Hm. Yea. I probably ended up with these names because initially
GetVictimBuffer() wasn't a separate function, and I indeed constantly got
confused by which buffer was referenced.

> * This FIXME:
>
> > /* OK, do the I/O */
> > /* FIXME: These used the wrong smgr before afaict? */
> > {
> > SMgrRelation smgr = smgropen(BufTagGetRelFileLocator(&buf_hdr->tag),
> > InvalidBackendId);
> >
> > TRACE_POSTGRESQL_BUFFER_WRITE_DIRTY_START(buf_hdr->tag.forkNum,
> > buf_hdr->tag.blockNum,
> > smgr->smgr_rlocator.locator.spcOid,
> > smgr->smgr_rlocator.locator.dbOid,
> > smgr->smgr_rlocator.locator.relNumber);
> >
> > FlushBuffer(buf_hdr, smgr, IOOBJECT_RELATION, io_context);
> > LWLockRelease(content_lock);
> >
> > ScheduleBufferTagForWriteback(&BackendWritebackContext,
> > &buf_hdr->tag);
> >
> > TRACE_POSTGRESQL_BUFFER_WRITE_DIRTY_DONE(buf_hdr->tag.forkNum,
> > buf_hdr->tag.blockNum,
> > smgr->smgr_rlocator.locator.spcOid,
> > smgr->smgr_rlocator.locator.dbOid,
> > smgr->smgr_rlocator.locator.relNumber);
> > }
>
> I believe that was intentional. The probes previously reported the block and
> relation whose read *caused* the eviction. It was not just the smgr but also
> the blockNum and forkNum that referred to the block that was being read.

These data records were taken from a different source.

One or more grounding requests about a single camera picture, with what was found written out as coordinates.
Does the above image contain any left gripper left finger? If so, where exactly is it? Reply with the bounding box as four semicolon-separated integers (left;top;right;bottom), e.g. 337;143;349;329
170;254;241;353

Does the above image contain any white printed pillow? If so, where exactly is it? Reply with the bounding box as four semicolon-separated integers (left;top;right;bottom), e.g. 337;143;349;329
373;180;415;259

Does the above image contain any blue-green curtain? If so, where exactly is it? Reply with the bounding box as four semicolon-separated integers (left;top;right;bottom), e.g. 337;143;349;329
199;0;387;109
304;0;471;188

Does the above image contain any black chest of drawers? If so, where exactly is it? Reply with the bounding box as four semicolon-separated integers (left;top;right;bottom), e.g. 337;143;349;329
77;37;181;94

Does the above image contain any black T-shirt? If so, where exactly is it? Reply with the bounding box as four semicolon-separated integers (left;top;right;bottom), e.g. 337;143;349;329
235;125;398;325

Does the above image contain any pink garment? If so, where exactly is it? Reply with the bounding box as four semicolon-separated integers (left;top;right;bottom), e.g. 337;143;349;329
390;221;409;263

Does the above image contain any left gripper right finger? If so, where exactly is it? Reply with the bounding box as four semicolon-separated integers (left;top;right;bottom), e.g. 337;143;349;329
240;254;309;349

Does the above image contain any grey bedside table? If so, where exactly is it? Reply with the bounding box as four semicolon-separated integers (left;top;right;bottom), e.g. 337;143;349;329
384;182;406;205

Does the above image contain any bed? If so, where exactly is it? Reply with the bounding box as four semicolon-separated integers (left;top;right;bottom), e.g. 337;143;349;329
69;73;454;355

You're probably right. It's certainly not understandable from our docs
though:

<row>
<entry><literal>buffer-write-dirty-start</literal></entry>
<entry><literal>(ForkNumber, BlockNumber, Oid, Oid, Oid)</literal></entry>
<entry>Probe that fires when a server process begins to write a dirty
buffer. (If this happens often, it implies that
<xref linkend="guc-shared-buffers"/> is too
small or the background writer control parameters need adjustment.)
arg0 and arg1 contain the fork and block numbers of the page.
arg2, arg3, and arg4 contain the tablespace, database, and relation OIDs
identifying the relation.</entry>
</row>

> I see that reporting the evicted page is more convenient with this patch,
> otherwise you'd need to pass the smgr and blocknum of the page that's being
> read to InvalidateVictimBuffer(). IMHO you can just remove these probe
> points. We don't need to bend over backwards to maintain specific probe
> points.

Agreed.

> * InvalidateVictimBuffer reads the buffer header with an atomic read op,
> just to check if BM_TAG_VALID is set.

It's not a real atomic op, in the sense of being special instruction. It does
force the compiler to actually read from memory, but that's it.

But you're right, even that is unnecessary. I think it ended up that way
because I also wanted the full buf_hdr, and it seemed somewhat error prone to
pass in both.

> * I don't understand this comment:
>
> > /*
> > * Clear out the buffer's tag and flags and usagecount. We must do
> > * this to ensure that linear scans of the buffer array don't think
> > * the buffer is valid.
> > *
> > * XXX: This is a pre-existing comment I just moved, but isn't it
> > * entirely bogus with regard to the tag? We can't do anything with
> > * the buffer without taking BM_VALID / BM_TAG_VALID into
> > * account. Likely doesn't matter because we're already dirtying the
> > * cacheline, but still.
> > *
> > */
> > ClearBufferTag(&buf_hdr->tag);
> > buf_state &= ~(BUF_FLAG_MASK | BUF_USAGECOUNT_MASK);
> > UnlockBufHdr(buf_hdr, buf_state);
>
> What exactly is wrong with clearing the tag? What does dirtying the
> cacheline have to do with the correctness here?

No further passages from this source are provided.